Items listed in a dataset
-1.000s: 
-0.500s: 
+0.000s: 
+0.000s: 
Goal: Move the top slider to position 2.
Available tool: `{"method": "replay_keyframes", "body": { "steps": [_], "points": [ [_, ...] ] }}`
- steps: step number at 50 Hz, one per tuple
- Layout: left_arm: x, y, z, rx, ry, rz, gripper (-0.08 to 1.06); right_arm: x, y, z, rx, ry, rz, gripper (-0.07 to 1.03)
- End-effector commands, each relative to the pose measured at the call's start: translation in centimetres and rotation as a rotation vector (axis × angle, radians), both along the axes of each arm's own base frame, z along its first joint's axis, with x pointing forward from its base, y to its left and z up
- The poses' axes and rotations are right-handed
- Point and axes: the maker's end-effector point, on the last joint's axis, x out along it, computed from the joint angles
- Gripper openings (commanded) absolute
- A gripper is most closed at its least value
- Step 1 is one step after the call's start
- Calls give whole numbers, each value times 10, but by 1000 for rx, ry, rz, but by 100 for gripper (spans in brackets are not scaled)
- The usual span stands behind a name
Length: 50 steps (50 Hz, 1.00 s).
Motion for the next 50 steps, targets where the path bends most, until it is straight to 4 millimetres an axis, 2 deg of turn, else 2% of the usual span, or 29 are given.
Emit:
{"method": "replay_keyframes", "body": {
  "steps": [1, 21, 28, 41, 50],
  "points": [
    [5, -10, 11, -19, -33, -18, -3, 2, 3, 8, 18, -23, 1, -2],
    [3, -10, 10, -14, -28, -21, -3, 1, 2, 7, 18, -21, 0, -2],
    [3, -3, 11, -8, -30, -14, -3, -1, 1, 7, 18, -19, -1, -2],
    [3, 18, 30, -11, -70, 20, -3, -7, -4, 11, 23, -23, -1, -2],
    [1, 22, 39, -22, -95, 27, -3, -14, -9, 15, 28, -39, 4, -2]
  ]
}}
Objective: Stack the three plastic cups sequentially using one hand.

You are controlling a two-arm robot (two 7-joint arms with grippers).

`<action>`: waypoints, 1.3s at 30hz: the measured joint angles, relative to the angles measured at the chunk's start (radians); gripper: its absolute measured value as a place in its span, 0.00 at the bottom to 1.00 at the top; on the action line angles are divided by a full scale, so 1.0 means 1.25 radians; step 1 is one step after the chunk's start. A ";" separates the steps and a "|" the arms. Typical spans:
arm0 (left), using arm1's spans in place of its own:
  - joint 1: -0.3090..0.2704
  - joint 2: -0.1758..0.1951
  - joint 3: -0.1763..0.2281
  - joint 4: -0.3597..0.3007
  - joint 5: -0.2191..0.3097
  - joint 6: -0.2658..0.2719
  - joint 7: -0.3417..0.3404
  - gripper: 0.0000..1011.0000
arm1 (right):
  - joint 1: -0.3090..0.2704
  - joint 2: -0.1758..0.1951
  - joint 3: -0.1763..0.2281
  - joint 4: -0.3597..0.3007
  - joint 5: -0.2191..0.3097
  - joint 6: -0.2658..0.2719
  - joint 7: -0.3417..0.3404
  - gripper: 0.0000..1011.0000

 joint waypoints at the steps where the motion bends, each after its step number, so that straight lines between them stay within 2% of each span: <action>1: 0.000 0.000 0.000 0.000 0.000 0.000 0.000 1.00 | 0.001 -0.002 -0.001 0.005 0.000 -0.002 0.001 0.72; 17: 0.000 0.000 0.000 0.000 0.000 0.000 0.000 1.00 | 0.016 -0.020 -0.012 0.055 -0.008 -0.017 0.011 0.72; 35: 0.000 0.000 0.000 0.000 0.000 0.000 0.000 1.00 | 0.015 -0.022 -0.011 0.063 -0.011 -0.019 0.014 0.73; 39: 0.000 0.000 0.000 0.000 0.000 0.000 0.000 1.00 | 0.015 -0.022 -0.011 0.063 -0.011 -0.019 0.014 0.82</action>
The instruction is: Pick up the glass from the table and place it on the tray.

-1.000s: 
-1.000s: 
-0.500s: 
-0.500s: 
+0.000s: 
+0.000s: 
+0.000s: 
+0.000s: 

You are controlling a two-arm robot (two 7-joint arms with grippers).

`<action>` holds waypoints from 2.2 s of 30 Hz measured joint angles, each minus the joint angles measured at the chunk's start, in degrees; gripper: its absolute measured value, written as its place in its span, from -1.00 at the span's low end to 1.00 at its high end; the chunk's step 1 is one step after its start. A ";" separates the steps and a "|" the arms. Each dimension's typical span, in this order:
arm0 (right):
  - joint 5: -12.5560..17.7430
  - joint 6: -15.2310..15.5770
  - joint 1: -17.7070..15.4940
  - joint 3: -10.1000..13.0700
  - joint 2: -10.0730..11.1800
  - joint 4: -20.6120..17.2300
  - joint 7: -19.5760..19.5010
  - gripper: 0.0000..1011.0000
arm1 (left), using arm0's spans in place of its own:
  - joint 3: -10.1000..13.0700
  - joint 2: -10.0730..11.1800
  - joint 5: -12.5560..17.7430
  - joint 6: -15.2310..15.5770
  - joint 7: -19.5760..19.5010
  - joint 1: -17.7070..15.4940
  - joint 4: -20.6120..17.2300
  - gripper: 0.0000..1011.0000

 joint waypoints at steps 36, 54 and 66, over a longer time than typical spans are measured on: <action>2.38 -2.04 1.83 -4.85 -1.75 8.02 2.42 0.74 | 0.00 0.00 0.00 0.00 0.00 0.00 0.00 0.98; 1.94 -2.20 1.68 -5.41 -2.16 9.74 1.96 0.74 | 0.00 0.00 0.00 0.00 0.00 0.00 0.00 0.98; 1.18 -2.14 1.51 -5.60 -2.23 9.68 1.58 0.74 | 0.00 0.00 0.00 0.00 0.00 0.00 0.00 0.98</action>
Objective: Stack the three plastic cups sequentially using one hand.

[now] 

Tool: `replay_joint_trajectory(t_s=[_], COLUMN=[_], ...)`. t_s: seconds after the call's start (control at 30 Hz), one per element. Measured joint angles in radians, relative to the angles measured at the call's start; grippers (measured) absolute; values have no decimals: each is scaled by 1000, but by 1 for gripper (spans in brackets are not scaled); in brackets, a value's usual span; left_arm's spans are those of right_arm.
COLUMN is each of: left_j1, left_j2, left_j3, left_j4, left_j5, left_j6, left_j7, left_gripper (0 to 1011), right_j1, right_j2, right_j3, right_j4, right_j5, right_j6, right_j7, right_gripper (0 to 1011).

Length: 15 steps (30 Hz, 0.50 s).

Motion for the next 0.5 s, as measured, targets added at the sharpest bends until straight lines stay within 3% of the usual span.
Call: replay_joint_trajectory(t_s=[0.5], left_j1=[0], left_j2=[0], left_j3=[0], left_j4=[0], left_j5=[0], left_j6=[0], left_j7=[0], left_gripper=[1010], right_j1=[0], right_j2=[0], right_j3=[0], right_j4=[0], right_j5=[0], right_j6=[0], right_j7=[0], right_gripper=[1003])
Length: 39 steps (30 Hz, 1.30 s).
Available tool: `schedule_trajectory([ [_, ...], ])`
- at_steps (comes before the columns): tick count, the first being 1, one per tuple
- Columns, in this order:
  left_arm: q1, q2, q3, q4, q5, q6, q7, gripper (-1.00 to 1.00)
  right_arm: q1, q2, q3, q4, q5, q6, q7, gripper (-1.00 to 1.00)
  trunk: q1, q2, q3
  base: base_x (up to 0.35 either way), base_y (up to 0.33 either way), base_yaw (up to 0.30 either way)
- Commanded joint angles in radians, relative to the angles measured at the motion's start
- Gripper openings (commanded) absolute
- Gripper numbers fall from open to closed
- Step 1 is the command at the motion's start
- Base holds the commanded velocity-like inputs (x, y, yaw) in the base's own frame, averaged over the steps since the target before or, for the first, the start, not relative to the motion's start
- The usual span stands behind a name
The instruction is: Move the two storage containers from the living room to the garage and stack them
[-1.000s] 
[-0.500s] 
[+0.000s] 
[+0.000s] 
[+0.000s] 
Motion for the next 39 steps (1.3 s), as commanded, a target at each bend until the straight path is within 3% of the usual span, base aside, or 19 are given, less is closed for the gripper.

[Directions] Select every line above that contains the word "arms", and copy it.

[Solution]
You are controlling a two-arm robot (two 7-joint arms with grippers).
`<action>`: waypoints, 1.3s at 30hz: the measured joint angles, relative to the angles measured at the chunk's start (radians); gripper: its absolute measured value as a place in its span, 0.00 at the bottom to 1.00 at the top; on the action line angles are divided by a full scale, so 1.0 means 1.25 radians; step 1 is one step after the chunk's start. A ";" separates the steps and a "|" the arms. Typical spans:
You are controlling a two-arm robot (two 7-joint arms with grippers).
`<action>` holds waypoints from 2.2 s of 30 Hz measured joint angles, each minus the joint angles measured at the chunk's start, in degrees; gripper: its absolute measured value, written as its place in its span, from -1.00 at the span's low end to 1.00 at its high end; the chunk's step 1 is one step after its start. A ";" separates the steps and a "|" the arms. Each dimension's typical span, in this order:

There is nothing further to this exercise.